[Source data]
+ + + + +

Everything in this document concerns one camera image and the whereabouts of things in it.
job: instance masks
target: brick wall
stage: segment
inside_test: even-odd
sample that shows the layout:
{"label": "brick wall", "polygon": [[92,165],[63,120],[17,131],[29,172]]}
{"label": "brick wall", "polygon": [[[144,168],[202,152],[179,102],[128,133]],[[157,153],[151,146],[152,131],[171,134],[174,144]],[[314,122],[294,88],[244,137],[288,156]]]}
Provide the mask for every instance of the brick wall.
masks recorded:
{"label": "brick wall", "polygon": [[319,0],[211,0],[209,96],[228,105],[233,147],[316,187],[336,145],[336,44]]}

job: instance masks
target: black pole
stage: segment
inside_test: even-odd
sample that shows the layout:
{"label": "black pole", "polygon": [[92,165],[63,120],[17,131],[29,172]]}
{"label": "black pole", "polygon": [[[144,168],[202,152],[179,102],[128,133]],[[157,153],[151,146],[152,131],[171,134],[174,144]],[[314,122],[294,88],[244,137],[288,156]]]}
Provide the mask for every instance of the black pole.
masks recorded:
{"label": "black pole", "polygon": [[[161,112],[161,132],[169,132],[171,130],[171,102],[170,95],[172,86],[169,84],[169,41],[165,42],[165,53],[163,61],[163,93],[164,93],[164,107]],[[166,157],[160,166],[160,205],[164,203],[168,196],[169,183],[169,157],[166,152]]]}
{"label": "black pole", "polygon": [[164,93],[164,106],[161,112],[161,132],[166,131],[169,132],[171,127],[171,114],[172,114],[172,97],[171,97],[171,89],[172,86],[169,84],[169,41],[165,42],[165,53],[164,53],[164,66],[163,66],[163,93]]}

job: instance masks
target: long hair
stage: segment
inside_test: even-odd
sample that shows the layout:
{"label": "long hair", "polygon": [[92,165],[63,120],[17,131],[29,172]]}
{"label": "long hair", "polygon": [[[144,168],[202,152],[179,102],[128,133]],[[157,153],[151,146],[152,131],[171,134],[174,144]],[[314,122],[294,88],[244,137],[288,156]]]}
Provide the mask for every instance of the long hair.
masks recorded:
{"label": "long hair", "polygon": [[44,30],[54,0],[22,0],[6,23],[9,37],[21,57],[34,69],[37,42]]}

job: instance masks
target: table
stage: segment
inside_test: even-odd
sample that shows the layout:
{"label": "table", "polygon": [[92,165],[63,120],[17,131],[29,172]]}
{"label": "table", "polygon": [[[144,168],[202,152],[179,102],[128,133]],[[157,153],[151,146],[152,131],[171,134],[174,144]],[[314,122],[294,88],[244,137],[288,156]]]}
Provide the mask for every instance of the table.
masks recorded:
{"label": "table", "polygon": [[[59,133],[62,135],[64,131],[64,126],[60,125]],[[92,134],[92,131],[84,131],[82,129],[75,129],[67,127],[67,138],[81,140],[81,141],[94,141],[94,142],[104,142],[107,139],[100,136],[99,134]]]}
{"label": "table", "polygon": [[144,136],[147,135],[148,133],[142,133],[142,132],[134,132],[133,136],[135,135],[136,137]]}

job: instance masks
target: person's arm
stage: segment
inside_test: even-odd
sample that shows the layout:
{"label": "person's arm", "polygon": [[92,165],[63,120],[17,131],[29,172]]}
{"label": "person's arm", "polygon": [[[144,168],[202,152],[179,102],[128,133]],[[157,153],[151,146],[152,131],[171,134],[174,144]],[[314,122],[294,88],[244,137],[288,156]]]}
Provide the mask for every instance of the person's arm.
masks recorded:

+ + + + +

**PROBLEM**
The records above must be written out again exactly.

**RESPONSE AREA**
Everything in this document concerns one camera image and the whereabouts of things in it.
job: instance masks
target: brick wall
stage: segment
inside_test: even-odd
sample that shows the layout:
{"label": "brick wall", "polygon": [[92,165],[63,120],[17,131],[29,172]]}
{"label": "brick wall", "polygon": [[[144,168],[202,152],[179,102],[128,133]],[[157,153],[151,146],[152,131],[171,134],[174,144]],[[314,122],[294,88],[244,137],[288,156]]]}
Provide the mask for every instance of the brick wall.
masks recorded:
{"label": "brick wall", "polygon": [[319,0],[211,0],[209,96],[228,105],[233,147],[316,187],[336,145],[336,44]]}

job: instance masks
target: black pole
stage: segment
inside_test: even-odd
sample that shows the layout:
{"label": "black pole", "polygon": [[92,165],[63,120],[17,131],[29,172]]}
{"label": "black pole", "polygon": [[[144,168],[202,152],[179,102],[128,133]],[[157,153],[151,146],[152,131],[171,134],[174,144]],[[314,122],[294,88],[244,137],[288,156]]]}
Provide the mask for every instance of the black pole.
masks recorded:
{"label": "black pole", "polygon": [[[161,112],[161,132],[169,132],[171,130],[171,102],[170,95],[172,86],[169,84],[169,41],[165,42],[165,53],[163,61],[163,93],[164,93],[164,107]],[[166,157],[160,166],[160,205],[164,203],[168,196],[169,183],[169,157],[166,152]]]}
{"label": "black pole", "polygon": [[164,93],[164,106],[161,112],[161,132],[166,131],[169,132],[171,127],[171,114],[172,114],[172,97],[171,97],[171,89],[172,86],[169,84],[169,41],[165,42],[165,53],[164,53],[164,66],[163,66],[163,93]]}

job: instance masks
target: long hair
stage: segment
inside_test: even-odd
sample that shows the layout:
{"label": "long hair", "polygon": [[92,165],[63,120],[17,131],[29,172]]}
{"label": "long hair", "polygon": [[[144,168],[202,152],[179,102],[128,133]],[[157,153],[151,146],[152,131],[171,134],[174,144]],[[314,122],[294,88],[244,137],[288,156]]]}
Provide the mask for every instance of the long hair.
masks recorded:
{"label": "long hair", "polygon": [[44,30],[54,0],[22,0],[6,23],[9,37],[21,57],[34,69],[37,42]]}

job: instance masks
target: table
stage: segment
inside_test: even-odd
sample that shows the layout:
{"label": "table", "polygon": [[92,165],[63,120],[17,131],[29,172]]}
{"label": "table", "polygon": [[[144,168],[202,152],[179,102],[128,133]],[[157,153],[151,146],[152,131],[171,134],[174,144]],[[314,122],[294,88],[244,137],[288,156]]]}
Provide the mask for every instance of the table.
masks recorded:
{"label": "table", "polygon": [[[59,133],[62,135],[64,131],[64,126],[60,125]],[[92,134],[92,131],[84,131],[82,129],[75,129],[67,127],[67,138],[81,140],[81,141],[94,141],[94,142],[104,142],[107,139],[100,136],[99,134]]]}
{"label": "table", "polygon": [[144,136],[147,135],[148,133],[142,133],[142,132],[134,132],[133,136],[135,135],[136,137]]}

job: instance masks
target: person's arm
stage: segment
inside_test: even-odd
sample that shows the layout:
{"label": "person's arm", "polygon": [[92,165],[63,120],[17,131],[29,172]]}
{"label": "person's arm", "polygon": [[[144,168],[202,152],[179,102],[128,133]],[[157,153],[151,146],[152,131],[171,134],[174,144]],[[314,122],[294,88],[244,137],[288,156]]]}
Provide the mask for every instance of the person's arm.
masks recorded:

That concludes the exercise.